Machado de Assis, que nas palavras de Haroldo de Campos, “é nacional por não ser nacional”, com sua concepção íntima de literatura nacional descortinou as diferentes maneiras de reconhecermos traços literários de sentimento nacional e abrangência humana nas mais diversas elaborações formais, nas construções psicológicas de personagens, em digressões filosóficas, análise social de um determinado contexto, descrições de cenário, desdobramento de enredo ou qualquer outro aspecto relacionado à estrutura ou detalhe de uma ficção.

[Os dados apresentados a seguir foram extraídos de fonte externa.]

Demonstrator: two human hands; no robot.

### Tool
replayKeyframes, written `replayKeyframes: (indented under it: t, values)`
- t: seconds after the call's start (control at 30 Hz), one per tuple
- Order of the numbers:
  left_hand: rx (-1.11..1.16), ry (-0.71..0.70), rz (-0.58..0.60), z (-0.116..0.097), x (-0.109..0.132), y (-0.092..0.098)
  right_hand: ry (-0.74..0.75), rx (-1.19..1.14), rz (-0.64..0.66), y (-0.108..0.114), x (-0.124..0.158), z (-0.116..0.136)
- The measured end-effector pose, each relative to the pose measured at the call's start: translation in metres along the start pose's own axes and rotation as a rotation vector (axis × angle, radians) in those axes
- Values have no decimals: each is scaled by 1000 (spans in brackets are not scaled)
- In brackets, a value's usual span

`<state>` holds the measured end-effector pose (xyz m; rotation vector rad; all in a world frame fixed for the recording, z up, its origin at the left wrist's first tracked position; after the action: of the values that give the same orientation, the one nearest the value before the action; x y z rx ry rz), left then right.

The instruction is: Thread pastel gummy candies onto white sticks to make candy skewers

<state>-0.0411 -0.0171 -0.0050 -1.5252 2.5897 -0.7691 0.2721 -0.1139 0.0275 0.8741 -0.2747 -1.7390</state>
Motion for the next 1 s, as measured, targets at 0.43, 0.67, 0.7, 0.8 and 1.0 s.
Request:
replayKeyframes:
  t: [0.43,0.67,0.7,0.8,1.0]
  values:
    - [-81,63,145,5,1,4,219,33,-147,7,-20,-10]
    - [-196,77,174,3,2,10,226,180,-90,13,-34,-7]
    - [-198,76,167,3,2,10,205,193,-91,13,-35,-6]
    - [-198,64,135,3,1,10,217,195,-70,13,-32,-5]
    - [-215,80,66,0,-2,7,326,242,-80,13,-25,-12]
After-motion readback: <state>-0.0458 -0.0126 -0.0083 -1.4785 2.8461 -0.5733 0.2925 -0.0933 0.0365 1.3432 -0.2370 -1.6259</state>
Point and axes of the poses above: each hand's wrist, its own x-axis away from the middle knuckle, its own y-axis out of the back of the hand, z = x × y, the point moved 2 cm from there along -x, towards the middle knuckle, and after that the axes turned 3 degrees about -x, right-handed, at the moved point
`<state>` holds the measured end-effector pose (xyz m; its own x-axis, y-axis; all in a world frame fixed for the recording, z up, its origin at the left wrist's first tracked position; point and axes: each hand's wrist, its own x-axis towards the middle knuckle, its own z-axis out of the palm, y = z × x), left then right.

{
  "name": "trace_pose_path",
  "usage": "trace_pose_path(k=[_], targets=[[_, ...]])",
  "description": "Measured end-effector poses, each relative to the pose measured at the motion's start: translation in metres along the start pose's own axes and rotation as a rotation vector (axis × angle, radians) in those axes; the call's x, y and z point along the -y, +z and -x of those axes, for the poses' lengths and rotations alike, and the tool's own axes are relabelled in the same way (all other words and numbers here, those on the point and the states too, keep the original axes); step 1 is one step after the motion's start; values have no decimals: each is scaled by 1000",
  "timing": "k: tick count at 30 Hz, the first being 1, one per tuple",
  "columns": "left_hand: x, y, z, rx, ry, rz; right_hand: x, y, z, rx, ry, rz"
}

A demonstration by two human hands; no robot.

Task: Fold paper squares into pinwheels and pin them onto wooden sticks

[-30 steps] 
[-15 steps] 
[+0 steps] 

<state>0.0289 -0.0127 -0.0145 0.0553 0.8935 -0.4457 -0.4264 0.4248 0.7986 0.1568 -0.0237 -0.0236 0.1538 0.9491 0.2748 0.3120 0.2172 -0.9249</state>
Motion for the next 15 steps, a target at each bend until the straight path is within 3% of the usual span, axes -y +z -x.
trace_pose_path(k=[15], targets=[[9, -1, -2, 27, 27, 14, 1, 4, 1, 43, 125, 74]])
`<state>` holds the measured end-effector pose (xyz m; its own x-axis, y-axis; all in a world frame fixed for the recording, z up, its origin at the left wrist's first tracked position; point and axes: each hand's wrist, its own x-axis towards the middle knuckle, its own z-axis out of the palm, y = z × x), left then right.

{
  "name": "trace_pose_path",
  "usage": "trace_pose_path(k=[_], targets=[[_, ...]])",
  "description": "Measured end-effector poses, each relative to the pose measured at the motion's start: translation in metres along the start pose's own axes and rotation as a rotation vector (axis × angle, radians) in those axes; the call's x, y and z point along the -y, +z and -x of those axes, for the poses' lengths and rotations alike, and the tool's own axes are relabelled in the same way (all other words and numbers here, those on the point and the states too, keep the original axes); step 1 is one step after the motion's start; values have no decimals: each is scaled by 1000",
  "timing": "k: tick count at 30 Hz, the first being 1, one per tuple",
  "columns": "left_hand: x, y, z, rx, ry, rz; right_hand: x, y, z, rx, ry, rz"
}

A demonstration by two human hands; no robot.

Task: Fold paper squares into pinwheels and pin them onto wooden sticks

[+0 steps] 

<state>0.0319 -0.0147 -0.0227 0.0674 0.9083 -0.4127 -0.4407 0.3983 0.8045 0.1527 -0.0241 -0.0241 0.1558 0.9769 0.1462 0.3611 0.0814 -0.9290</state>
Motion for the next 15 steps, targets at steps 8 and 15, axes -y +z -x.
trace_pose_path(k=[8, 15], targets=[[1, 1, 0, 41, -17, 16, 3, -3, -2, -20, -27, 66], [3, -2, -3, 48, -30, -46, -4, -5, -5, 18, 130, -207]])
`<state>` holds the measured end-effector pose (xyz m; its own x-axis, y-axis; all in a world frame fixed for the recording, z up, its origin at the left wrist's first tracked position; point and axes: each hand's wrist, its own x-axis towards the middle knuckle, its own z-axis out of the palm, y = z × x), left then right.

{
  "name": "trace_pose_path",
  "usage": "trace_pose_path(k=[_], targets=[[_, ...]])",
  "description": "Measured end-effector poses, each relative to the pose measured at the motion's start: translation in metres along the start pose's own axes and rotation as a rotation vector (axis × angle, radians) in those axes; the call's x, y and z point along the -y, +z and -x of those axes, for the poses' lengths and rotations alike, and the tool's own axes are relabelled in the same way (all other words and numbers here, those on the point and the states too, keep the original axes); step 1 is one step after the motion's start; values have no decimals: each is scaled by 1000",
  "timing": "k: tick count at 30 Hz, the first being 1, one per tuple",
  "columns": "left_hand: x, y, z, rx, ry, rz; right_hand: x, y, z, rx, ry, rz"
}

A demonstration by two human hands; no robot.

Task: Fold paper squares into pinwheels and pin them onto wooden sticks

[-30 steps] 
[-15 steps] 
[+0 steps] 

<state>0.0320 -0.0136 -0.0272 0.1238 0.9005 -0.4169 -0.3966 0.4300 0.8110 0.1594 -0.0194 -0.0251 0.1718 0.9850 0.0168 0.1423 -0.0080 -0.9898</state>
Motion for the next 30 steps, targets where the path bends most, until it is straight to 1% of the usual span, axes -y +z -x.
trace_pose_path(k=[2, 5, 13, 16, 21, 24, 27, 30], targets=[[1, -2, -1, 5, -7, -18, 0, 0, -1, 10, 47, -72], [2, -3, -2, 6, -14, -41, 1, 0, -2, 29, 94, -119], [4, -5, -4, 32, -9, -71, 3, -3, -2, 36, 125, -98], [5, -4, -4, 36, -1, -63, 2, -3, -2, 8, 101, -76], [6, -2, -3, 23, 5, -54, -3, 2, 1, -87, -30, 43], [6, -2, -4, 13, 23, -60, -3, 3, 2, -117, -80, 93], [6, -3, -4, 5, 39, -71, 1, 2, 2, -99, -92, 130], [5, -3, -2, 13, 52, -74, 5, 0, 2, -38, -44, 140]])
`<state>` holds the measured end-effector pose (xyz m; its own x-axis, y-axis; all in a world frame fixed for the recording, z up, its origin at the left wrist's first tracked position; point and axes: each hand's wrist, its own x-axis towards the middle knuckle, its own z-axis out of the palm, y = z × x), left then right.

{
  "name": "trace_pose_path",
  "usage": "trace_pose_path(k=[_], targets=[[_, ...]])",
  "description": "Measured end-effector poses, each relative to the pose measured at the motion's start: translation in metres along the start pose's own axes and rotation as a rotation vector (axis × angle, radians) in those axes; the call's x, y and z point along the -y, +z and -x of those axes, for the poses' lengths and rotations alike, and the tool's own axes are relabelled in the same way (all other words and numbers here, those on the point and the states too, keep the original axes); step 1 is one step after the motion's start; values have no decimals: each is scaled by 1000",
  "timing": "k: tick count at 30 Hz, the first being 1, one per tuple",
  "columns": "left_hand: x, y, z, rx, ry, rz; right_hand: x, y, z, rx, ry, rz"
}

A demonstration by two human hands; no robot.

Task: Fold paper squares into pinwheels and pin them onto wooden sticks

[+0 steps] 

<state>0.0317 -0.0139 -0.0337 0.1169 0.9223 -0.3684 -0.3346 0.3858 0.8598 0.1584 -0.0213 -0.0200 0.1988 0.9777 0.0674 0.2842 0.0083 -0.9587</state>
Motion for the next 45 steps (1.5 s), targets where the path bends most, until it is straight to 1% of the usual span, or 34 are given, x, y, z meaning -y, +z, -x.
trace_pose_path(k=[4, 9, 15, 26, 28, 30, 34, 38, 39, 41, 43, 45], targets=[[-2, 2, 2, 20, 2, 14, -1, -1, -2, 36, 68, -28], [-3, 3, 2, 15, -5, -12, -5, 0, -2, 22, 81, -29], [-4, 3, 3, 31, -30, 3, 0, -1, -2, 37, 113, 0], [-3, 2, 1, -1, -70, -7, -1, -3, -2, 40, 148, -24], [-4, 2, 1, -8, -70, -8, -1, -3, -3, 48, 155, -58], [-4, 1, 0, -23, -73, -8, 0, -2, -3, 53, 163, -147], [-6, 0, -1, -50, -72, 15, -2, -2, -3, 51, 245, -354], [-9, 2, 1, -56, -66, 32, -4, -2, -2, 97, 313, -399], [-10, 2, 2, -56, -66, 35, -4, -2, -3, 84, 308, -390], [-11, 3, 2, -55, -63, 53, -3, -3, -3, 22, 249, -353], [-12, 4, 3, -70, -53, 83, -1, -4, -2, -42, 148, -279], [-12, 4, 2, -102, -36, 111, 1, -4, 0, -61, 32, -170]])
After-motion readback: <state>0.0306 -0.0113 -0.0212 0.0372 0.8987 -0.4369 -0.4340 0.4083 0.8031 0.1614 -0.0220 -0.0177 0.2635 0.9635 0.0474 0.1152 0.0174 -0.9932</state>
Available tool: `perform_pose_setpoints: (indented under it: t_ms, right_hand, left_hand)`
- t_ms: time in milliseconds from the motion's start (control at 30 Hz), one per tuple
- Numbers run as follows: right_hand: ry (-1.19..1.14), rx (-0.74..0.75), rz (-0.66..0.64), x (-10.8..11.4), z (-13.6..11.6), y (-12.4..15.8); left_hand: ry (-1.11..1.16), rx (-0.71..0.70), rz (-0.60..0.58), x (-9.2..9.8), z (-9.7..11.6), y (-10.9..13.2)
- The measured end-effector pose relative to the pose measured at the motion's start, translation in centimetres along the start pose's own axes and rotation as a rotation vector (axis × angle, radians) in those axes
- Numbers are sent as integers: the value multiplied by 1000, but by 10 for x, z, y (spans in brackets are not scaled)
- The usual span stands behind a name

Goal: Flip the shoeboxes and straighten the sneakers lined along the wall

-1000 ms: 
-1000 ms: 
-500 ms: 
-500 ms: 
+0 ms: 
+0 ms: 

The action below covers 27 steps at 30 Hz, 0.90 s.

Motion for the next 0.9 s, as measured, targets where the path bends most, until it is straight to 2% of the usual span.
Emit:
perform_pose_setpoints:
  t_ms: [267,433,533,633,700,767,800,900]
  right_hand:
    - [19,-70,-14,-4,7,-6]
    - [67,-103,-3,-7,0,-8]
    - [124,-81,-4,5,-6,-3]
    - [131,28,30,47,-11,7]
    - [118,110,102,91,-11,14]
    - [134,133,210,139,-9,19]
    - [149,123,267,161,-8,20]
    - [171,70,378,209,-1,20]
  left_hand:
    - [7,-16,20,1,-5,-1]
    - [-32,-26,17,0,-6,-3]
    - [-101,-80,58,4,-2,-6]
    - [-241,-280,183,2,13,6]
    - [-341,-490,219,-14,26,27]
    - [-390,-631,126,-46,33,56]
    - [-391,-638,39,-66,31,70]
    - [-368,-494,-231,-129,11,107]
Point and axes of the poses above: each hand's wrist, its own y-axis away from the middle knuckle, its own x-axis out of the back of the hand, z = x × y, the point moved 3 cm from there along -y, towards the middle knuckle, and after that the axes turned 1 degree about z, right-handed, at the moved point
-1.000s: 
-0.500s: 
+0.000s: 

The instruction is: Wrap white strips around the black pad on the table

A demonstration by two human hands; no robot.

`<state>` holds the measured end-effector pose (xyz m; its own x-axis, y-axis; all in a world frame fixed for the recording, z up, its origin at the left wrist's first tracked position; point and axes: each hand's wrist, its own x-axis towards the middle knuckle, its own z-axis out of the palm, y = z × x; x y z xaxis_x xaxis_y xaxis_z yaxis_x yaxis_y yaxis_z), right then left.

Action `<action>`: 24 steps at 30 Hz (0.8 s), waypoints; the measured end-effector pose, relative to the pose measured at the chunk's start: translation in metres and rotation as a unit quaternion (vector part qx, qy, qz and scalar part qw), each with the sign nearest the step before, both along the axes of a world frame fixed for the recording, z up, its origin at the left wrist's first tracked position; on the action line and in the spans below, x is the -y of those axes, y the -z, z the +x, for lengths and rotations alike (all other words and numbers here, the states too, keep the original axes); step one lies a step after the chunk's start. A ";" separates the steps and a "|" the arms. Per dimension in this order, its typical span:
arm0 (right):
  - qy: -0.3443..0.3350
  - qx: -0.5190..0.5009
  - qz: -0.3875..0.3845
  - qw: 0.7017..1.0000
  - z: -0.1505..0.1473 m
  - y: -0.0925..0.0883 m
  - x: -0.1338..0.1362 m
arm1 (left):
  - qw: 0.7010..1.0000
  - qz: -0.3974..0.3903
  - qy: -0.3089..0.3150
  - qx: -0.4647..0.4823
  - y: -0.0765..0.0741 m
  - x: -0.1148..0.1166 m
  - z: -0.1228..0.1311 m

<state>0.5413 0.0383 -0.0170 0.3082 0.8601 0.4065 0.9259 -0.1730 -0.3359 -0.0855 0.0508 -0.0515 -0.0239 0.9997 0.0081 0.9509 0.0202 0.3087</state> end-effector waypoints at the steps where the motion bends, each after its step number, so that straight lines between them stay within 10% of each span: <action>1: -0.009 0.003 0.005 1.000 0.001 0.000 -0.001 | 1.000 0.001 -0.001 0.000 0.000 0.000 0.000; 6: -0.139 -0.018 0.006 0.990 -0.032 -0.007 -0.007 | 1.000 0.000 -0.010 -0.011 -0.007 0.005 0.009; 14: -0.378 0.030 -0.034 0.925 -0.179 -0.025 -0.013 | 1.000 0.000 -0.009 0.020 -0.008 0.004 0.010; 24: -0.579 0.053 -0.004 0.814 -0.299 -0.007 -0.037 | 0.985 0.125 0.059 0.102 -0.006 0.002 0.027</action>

Partir da premissa de que as obras que obviamente retratam alguma realidade empírica brasileira estão mais relacionadas ao Brasil do que os romances de Machado de Assis, Manuel Bandeira, Raul Pompeia ou Clarice Lispector não apenas limita o leque de possibilidades da fundação e desenvolvimento de uma literatura nacional, mas também da representação e problematização do que é ser brasileiro, do seu gênio, seu modo de ser, de suas expressões culturais, sociais e psicológicas.

[1] A associação entre o conto machadiano e Sêneca foi explorada por Abel Barros Baptista no seu livro Três emendas de Sêneca, ver bibliografia.

Eduardo Melo França é professor de Literatura na Universidade Federal de Pernambuco.